Quick Thought Experiment
Suppose you knew the population and average income for five ZIP Codes in a town and wanted to compute the population and average income for the town as a whole. To get the town population, you’d need to add together the population of the five ZIP Codes. To get the average household income for the town, however, you wouldn’t add together the average income of the ZIP Codes. Instead, you com­pute an average of the income for the five ZIP Codes. This average has to take into account not only the average income of each ZIP, but also the number of households in each one. This is some­times called a weighted average.
When deciding how to choose your Aggregation Method, you need to ask yourself two questions:
If I knew data about two areas and wanted to get the same data for both the areas combined:
1. Would I want to add together my data or find an average in the middle?

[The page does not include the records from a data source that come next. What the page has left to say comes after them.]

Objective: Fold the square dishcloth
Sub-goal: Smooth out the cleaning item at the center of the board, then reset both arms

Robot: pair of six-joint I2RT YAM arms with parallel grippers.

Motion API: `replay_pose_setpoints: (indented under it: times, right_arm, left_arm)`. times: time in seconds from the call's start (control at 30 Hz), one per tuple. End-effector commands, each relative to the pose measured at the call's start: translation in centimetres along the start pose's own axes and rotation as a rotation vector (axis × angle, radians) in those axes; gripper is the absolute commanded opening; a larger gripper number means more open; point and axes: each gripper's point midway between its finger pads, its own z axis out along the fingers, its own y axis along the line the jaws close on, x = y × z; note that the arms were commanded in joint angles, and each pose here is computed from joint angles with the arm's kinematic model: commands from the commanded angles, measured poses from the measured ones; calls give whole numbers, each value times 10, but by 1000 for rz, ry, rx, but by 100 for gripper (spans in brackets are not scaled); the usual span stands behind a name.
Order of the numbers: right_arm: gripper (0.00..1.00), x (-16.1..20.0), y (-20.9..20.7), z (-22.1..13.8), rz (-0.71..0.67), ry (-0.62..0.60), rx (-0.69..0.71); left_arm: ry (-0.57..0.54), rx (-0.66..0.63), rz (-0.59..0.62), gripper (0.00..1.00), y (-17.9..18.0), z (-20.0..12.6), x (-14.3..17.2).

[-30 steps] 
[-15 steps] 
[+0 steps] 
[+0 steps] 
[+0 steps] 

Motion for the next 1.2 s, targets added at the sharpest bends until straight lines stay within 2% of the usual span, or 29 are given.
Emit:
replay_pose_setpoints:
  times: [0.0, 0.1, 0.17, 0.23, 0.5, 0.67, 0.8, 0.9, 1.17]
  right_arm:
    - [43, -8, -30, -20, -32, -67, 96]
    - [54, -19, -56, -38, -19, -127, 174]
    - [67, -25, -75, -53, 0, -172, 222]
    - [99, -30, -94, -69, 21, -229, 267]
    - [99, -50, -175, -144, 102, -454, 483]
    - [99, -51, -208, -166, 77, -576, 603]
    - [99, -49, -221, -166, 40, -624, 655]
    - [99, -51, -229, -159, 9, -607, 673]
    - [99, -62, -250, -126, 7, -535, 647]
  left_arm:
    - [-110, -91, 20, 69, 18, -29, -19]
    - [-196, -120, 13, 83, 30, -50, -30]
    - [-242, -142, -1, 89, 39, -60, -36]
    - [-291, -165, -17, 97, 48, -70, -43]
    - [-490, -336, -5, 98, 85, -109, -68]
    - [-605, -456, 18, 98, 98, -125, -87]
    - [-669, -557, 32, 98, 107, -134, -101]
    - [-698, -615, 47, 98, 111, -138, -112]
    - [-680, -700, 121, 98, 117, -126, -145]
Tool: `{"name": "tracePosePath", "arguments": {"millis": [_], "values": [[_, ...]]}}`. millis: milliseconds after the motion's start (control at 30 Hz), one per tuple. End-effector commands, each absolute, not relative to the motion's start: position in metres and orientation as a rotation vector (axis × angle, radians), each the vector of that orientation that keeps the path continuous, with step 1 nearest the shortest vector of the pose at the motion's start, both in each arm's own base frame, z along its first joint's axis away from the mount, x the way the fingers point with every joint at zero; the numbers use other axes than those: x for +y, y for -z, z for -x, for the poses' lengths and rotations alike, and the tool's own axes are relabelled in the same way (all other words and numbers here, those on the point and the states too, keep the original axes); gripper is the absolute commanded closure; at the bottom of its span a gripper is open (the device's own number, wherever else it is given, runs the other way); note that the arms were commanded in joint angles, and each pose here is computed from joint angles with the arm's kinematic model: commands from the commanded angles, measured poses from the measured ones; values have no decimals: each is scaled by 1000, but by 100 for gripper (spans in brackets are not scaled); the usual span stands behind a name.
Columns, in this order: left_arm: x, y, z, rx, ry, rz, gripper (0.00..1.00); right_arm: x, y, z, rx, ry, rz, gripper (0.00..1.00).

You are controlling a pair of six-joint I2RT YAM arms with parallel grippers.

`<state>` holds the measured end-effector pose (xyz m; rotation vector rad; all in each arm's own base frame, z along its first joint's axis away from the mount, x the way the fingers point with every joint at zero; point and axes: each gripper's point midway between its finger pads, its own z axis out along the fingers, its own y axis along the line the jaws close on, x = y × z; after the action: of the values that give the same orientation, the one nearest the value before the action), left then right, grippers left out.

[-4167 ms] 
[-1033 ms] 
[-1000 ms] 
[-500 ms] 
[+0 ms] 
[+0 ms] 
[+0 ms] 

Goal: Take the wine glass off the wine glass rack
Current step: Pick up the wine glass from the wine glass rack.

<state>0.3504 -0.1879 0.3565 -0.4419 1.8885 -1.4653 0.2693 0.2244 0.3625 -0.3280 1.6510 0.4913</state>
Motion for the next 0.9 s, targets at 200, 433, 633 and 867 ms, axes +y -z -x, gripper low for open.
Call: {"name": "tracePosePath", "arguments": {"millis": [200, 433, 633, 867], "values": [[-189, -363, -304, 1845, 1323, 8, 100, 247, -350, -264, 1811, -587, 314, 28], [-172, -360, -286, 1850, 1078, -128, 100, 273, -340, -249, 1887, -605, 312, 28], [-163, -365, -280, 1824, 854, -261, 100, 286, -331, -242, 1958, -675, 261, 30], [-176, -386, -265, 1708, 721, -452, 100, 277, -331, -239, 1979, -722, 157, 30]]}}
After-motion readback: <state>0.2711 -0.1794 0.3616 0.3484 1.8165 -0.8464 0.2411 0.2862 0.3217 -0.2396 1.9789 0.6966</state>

2. If I want to find an average, which area should have a bigger pull on that average?
The answer to the first questions will tell you whether you need to choose Add or Average and the answer to the second question will tell you which field should be the weighting field.
Examples
Population:
1. The Population of two ZIP Codes would be the population of each added together. I would choose Add
Average Household Income:
1. The Average Household Income of two counties is not the sum of their individual averages, but rather somewhere in the middle of the two, so I would choose Average.
2. The county with more households should have a bigger pull on the Average Household Income, so the weighting field should be Households.
% Population Change:
1. The % Population Change of two postcodes is not the sum of their individual changes, but rather somewhere in the middle of the two, so I would choose Average.
2. The postcode with higher population should have a bigger pull on the overall change, so the weighting field is Population.
Sales:
1. The Total Sales of two territories would be the sum of each territory's Sales, so I would choose Add.
Sales per Rep:
1. To find sales per rep for the combination of two states, you wouldn’t add together the sales per rep for each state, but rather it would be somewhere in the middle of the two, so I would choose Average.
2. A state with many more reps should have a bigger impact on the average so the weighting field is Number of Reps.
General Tips
• For the most part, if a field has the words Average, Percent or Per in it, these would use the Average method.
• For the most part, if a field has the words Total, Number of, or Sum in it, these would be the Add method.
• Any field that involves division in the calculation should be Average and the field you divided by should be the weighting field.
• E.g. Average Household Income is Total Income divided by Number of Households, so Number of Households is the Weighing Field
• E.g. % Population Change is Total Population Change divided by Starting Population, so Starting Population is the Weighting Field
• If you can reword the field to use the word Per then the thing after Per is generally the weighting field.
• Average Income -> Income per Household -> Number of Households is the weighting field
• Sales per Rep -> Number of Reps is the weighting field
• Population Density -> Population per Area -> Area is the weighting field
• Average Sale value -> Sales Value per Sale -> Number of Sales is the weighting field
None of these tips will work perfectly for every field, so if you are unsure, the best thing to do would be to think about the original question of two areas being combined together and whether you would add your data together or whether you would find an average in the middle.